«Educazione» e «azione educativa» sono due termini correlati e per molte persone probabilmente anche sinonimi; ma non è così. Riteniamo un grave errore associarli e restringere l’istituzione docente alla sua spazio-temporalità, assecondando tale associazione spontanea: tra l’altro, perché così la «scuola» finisce con l’addossarsi tutto il peso e la responsabilità della diseducazione delle persone e delle collettività alle quali per secoli ha prestato i suoi servizi[1].

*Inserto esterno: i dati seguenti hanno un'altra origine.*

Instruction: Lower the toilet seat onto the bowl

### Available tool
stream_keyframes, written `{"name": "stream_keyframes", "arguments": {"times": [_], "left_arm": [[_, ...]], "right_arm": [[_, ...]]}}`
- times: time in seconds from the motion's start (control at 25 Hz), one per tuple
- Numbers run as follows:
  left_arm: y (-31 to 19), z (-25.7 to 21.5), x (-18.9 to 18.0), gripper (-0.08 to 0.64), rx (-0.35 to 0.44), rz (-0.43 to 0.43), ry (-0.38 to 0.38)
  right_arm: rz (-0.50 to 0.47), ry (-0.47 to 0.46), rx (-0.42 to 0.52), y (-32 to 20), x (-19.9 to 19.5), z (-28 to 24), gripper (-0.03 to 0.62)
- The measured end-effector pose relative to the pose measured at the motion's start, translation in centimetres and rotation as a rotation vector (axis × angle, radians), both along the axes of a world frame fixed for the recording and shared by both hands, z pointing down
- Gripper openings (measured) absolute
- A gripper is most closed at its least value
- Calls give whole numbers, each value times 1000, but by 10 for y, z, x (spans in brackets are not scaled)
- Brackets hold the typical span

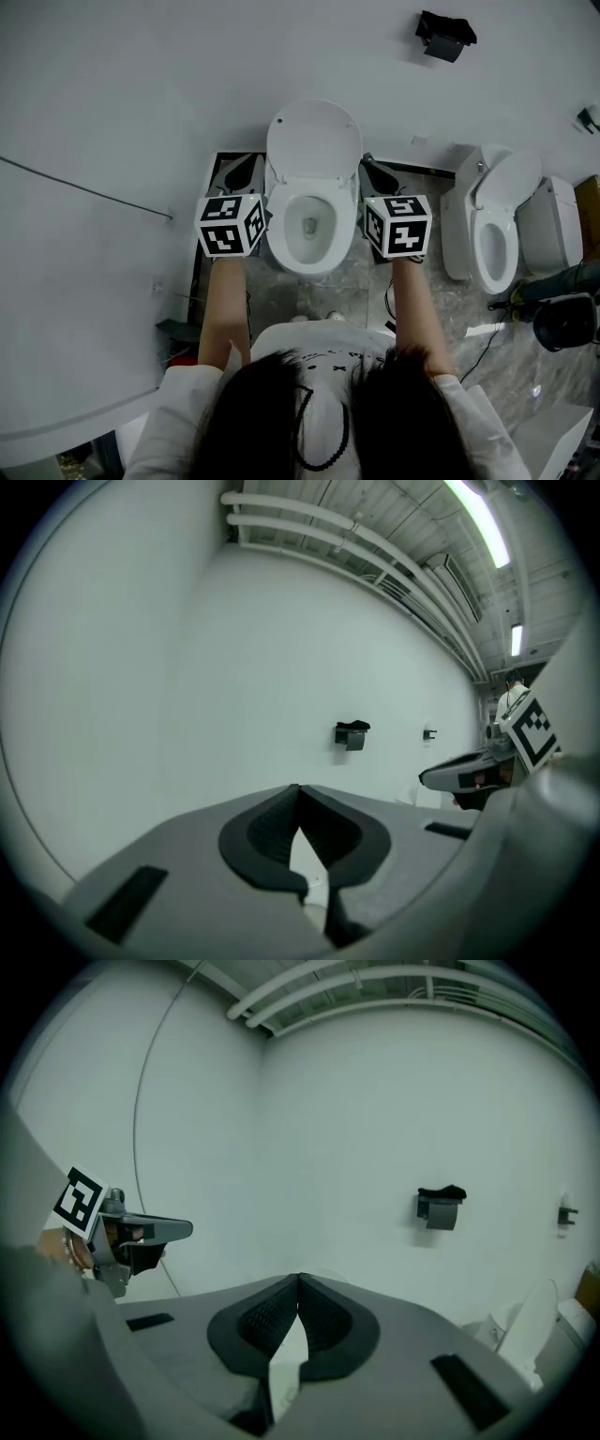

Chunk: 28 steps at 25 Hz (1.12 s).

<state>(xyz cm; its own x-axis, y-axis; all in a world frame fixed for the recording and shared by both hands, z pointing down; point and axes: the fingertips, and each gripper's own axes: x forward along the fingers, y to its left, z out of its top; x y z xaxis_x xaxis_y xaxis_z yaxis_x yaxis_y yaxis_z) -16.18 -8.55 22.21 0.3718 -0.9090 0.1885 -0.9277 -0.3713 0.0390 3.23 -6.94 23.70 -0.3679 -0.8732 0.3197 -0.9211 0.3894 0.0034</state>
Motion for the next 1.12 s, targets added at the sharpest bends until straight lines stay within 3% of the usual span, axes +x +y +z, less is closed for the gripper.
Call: {"name": "stream_keyframes", "arguments": {"times": [0.16,0.44,0.72,1.12], "left_arm": [[6,-34,0,8,99,7,-21],[24,-91,-10,8,280,23,-36],[38,-127,-23,8,400,-7,-56],[66,-187,-21,8,564,-21,-102]], "right_arm": [[-19,16,124,6,-2,-34,26],[30,-27,302,25,15,-91,26],[24,23,495,43,24,-138,26],[29,44,619,64,40,-186,26]]}}
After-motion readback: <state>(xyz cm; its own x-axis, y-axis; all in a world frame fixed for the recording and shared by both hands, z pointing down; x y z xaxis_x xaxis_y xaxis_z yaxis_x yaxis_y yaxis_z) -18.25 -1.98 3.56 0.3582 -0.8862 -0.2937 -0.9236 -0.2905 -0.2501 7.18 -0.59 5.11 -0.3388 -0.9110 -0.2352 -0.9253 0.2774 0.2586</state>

Ci pare invece che l’espressione «azione educativa» – usata al posto di «educazione» – possa includere meglio le molteplici prassi alle quali desideriamo riferirci in questo articolo. Il fatto di non essere grande conoscitore della teoria pedagogica e di non lavorare in una istituzione non impedisce infatti a nessuno di essere un eccellente educatore nella quotidianità delle relazioni più svariate: sportive, ludiche, religiose, politiche, economiche, culturali, familiari, commerciali e così via. In questo senso, sono attori educativi tutti coloro che svolgono in qualche modo un servizio che accompagna e incoraggia l’umanizzazione di persone e collettività.
Il «Patto educativo globale»
Possiamo leggere in un simile allargamento dell’orizzonte educativo una delle grandi intuizioni di papa Francesco, nel momento in cui propone di ricostruire un «Patto educativo globale» (Global Compact on Education).